Crimes? Blasfêmia e conspiração.

Defesa? Sem direito.

O julgamento? Injusto.

A sentença? Cruel, mas redentora para quem tem fé.

Recurso? Aos céus e à história da Humanidade.

O réu? Jesus de Nazaré.

Essa é a síntese de quem teve o trabalho de observar a narrativa neotestamentária e comparar com as leis de Moisés, do Antigo Testamento, sobre o julgamento de Jesus Cristo na perspectiva processual criminal contemporânea. Coube ao desembargador Marco Aurélio Bezerra de Melo, do Tribunal de Justiça do Rio (TJRJ), propor uma reflexão: o julgamento ao qual Jesus Cristo foi submetido foi justo?

“Com toda certeza, não. Nos tribunais de hoje, certamente seria absolvido”, sentencia o magistrado, que frisa não ter aplicado quaisquer metodologias científicas ou teológicas ao redigir o ensaio. O texto do desembargador faz parte do livro 'Os grandes julgamentos da história' (José Roberto de Castro Neves (Autor), editora Nova Fronteira).

Segundo Bezerra de Mello, não foram poucas as irregularidades cometidas contra Jesus, desde o rito processual à culpabilidade dos crimes. Considerado a Luz do Mundo, Jesus foi detido à noite, o que contraria as leis da época.

“A lei romana exigia uma prévia ata formal de acusação contra o primeiro ato ao justificar a prisão de uma pessoa, mas o documento não existiu. E a lei judaica não permitia que nenhum processo fosse iniciado à noite. Houve um favor do Estado dominante (Roma) ao dominado (Judeia). Juntos tramaram contra Jesus”.

Passada a prisão, Jesus sofre nova irregularidade processual por não ter qualquer testemunha de acusação dos seus crimes, função tão importante que a ela era atribuída a iniciação da execução da pena de morte, de acordo com as leis mosaicas. Da casa de Anás ao corrompido Caifás, passando pela decisão do Grande Sinédrio, Cristo é réu em uma audiência da qual o juiz também é acusador. Tanto que Caifás, o sumo sacerdote, rasga a túnica e apela gritando que as testemunhas são dispensáveis, conforme o relato bíblico endossado pelo desembargador.

“É importante destacar que como o processo no Direito Hebraico começava a partir da iniciativa de no mínimo suas testemunhas e de um advogado de defesa para refutar as acusações. Mas diante desse quadro, a condenação à morte foi unânime”, afirma o magistrado.

Blasfêmia: o crime que não ocorreu

Uma das acusações contra Cristo era de que ele teria blasfemado ao assumir-se como Filho de Deus. Para o magistrado, a humildade e servidão de Jesus mostram que ele reconheceu a autoridade divina, sem se sobrepor ou querer substitui-la. E uma das provas favoráveis a Jesus, de acordo com o desembargador, está na própria oração do Pai Nosso, que está nos céus. “A condenação, além de injusta, tornou-se ilícita”.
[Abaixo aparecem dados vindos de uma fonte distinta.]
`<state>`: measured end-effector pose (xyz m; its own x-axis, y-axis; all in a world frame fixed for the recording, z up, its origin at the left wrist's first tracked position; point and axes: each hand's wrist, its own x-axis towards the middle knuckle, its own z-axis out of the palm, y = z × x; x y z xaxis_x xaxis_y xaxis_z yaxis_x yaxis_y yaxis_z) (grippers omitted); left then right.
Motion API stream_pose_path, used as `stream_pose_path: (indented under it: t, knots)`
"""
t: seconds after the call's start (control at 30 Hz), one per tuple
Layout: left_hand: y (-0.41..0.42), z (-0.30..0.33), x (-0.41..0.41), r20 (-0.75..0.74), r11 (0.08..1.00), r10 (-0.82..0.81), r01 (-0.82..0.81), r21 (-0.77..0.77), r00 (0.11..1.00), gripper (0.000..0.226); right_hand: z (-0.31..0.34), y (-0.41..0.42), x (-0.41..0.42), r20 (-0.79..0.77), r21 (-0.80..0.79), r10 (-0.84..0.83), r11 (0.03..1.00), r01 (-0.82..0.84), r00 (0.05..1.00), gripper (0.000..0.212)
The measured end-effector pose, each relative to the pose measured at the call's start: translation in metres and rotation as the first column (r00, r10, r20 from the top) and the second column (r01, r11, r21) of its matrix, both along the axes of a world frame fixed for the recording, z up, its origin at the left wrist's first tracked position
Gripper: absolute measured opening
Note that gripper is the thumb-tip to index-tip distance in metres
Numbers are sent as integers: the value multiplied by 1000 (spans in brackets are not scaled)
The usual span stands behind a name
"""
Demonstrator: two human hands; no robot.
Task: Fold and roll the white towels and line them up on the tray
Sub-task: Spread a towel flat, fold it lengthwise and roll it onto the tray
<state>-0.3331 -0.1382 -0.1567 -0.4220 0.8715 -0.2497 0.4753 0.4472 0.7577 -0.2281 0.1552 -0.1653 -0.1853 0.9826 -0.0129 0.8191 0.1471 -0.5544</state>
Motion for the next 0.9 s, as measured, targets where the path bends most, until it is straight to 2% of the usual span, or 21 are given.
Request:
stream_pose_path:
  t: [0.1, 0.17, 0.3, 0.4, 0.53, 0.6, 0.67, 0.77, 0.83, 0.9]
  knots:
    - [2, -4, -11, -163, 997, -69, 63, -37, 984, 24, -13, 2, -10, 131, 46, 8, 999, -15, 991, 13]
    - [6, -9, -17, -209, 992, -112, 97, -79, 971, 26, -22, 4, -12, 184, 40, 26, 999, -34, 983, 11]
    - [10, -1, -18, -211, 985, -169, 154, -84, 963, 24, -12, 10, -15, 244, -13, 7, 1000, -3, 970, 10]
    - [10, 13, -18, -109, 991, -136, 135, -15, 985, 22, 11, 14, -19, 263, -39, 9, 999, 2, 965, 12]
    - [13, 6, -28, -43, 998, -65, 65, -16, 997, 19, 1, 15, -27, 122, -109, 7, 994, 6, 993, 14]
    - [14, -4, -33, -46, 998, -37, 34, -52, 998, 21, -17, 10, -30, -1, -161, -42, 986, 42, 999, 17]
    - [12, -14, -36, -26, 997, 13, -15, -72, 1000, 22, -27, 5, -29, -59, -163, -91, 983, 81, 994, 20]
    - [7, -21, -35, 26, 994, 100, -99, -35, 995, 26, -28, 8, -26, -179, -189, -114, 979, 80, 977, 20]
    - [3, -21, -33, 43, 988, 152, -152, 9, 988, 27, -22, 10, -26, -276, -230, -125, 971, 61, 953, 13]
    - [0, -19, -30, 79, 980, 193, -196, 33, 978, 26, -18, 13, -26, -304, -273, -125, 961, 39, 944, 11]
Para os romanos, um conspirador, um traidor

Ao ser levado dos judeus para os romanos, o desembargador observa que além de blasfemo, Jesus foi considerado um conspirador, pois estaria negando a autoridade de César ao se intitular rei dos judeus, “colocando em risco a sociedade, insuflando as massas e provocando perigosa instabilidade política”, pontua o magistrado.

Para o desembargador, a acusação feita dos judeus aos romanos é “astutamente modificada” e se transforma em traição, crime lesa-majestade, cuja condenação também é a morte. Só que Pôncio Pilatos, governador da Judeia, afirma não encontrar qualquer delito em Cristo.

“Tivesse Pilatos alguma vocação mística ou religiosa, poderia entender a mensagem, mas, independentemente deste fato, resultou a ele a conclusão de que estaria, no mínimo, diante de um lunático”, observa Bezerra de Melo.

O resto da história: o júri popular, a condenação a crucificação e a ressurreição seguem a narrativa conhecida por todos. Para o desembargador, a conclusão é de que, além de injustos, os atos cometidos contra Jesus, iniciados no contorcionismo jurídico dos líderes religiosos judaicos e concluídos na fraqueza moral dos romanos, foram contrários à lei vigente.

Bezerra de Melo avalia que a lição que Jesus deixa é de que embora Cristo soubesse de todas as injustiças que sofreria, se submeteu a elas como demonstração de amor aos homens.